Brief
Once you have checked each line below for the word "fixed", give the number of lines that have it and nothing further.

Extracted data
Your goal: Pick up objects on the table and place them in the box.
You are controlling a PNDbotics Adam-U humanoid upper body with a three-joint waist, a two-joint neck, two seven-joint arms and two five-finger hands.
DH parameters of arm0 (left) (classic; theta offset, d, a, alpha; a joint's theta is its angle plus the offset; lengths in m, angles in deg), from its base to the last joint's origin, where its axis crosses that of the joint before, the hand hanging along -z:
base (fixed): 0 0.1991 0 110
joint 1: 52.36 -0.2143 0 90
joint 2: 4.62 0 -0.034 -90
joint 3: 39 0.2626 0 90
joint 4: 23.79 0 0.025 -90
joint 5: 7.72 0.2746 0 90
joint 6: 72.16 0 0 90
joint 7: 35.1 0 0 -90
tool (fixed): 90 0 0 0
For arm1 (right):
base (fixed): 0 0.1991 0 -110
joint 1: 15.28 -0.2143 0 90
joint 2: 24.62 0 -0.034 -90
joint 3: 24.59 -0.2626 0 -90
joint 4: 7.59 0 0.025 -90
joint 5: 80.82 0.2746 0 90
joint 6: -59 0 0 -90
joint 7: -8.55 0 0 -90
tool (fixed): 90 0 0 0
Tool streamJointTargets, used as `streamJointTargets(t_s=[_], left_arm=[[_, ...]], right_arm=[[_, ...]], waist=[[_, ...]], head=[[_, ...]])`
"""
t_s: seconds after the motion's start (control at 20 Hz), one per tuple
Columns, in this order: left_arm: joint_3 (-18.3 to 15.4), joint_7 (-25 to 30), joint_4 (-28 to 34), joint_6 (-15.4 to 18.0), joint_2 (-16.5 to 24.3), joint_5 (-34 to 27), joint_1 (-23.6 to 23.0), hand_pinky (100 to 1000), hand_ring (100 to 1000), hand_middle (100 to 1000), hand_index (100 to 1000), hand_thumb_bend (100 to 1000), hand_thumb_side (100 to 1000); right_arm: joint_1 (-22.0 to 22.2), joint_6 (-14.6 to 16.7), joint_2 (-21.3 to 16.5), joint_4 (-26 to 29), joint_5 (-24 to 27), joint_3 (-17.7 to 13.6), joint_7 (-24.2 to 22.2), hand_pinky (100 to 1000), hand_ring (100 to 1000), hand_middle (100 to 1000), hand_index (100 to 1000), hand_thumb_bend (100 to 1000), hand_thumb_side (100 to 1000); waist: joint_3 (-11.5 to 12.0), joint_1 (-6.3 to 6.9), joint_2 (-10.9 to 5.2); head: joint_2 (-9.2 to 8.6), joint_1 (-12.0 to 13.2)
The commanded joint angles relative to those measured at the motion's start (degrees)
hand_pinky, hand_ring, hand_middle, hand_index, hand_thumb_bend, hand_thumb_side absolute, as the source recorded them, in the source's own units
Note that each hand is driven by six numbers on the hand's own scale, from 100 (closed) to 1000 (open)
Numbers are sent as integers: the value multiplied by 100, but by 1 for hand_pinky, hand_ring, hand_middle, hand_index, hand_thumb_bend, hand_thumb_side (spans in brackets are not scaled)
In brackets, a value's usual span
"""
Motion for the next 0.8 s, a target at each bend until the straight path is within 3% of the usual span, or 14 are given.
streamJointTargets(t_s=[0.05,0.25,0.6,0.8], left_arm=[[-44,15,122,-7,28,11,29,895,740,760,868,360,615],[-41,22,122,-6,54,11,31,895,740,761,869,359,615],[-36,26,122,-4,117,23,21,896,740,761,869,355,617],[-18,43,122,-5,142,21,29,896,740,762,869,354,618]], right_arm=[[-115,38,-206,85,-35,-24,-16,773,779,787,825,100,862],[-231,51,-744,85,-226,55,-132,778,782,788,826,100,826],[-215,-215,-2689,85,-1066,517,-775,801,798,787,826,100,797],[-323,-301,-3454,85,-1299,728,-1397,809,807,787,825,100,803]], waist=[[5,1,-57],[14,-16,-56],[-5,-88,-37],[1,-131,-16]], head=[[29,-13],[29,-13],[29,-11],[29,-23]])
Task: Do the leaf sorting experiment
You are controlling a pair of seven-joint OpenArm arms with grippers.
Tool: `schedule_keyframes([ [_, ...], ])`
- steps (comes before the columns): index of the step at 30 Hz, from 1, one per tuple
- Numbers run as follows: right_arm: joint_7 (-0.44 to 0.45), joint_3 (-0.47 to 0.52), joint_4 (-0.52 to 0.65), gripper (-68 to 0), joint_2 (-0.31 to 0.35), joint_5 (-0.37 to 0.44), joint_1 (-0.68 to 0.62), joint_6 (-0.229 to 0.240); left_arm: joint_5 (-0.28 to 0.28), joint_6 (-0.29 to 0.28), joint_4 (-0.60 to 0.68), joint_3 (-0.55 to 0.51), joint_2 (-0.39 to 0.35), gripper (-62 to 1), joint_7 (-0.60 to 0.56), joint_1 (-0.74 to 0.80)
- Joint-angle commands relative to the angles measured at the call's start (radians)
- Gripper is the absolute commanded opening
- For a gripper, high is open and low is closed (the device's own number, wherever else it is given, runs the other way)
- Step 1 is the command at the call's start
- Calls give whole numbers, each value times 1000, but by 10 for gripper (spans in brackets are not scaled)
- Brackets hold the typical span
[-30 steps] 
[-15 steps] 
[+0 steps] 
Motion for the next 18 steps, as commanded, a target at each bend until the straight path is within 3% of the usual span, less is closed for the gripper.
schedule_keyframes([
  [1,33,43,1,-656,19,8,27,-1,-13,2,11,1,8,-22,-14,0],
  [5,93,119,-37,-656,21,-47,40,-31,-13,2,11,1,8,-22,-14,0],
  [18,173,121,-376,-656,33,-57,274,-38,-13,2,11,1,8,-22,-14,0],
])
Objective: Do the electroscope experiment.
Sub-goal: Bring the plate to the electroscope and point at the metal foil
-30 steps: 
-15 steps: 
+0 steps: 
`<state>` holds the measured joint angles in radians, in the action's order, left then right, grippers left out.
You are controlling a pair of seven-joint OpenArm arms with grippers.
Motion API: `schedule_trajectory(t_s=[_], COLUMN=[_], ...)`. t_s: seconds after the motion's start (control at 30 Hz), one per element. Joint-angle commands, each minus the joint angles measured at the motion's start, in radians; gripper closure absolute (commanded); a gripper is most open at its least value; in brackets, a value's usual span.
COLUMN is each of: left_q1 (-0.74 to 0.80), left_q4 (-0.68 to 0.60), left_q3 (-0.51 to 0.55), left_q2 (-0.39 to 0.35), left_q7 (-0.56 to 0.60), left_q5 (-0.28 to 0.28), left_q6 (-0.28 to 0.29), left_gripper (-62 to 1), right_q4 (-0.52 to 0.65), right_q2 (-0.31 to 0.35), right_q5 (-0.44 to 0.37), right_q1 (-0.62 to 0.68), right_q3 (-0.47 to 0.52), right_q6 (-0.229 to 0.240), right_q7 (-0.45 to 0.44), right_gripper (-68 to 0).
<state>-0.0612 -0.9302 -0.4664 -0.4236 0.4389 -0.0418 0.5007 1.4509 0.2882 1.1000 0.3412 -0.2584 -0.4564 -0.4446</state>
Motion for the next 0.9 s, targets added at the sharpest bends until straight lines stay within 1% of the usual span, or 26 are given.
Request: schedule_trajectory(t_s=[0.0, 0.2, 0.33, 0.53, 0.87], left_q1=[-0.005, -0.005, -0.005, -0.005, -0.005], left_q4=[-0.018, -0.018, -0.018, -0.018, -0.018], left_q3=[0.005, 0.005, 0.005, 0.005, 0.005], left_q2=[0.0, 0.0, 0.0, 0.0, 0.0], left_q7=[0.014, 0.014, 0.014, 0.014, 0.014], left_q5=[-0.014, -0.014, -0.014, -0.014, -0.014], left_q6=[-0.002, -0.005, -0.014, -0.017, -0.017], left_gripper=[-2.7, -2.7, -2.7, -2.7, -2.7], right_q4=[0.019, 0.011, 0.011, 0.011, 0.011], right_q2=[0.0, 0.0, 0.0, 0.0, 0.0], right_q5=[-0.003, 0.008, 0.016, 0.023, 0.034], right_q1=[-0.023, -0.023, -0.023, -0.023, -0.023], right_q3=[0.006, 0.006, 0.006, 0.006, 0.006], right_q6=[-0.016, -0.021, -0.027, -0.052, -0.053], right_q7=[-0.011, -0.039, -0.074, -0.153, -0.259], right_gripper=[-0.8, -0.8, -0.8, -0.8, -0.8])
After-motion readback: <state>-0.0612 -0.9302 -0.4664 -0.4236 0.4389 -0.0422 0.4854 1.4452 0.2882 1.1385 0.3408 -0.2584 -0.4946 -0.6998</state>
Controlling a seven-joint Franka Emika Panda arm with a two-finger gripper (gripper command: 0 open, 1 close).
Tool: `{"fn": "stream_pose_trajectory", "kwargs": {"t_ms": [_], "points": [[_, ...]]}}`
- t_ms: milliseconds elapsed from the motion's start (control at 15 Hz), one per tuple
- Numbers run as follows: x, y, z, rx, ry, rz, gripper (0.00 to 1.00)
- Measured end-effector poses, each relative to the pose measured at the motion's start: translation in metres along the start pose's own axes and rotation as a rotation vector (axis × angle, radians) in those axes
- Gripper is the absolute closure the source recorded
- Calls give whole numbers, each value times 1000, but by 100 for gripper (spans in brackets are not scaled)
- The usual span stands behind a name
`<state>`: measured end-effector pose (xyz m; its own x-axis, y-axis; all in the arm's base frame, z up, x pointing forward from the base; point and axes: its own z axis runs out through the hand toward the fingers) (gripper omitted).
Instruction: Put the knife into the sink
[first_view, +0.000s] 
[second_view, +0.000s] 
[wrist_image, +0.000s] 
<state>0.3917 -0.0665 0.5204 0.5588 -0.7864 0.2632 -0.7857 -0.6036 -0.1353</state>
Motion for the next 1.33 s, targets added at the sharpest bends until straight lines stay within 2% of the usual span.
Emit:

Result below
4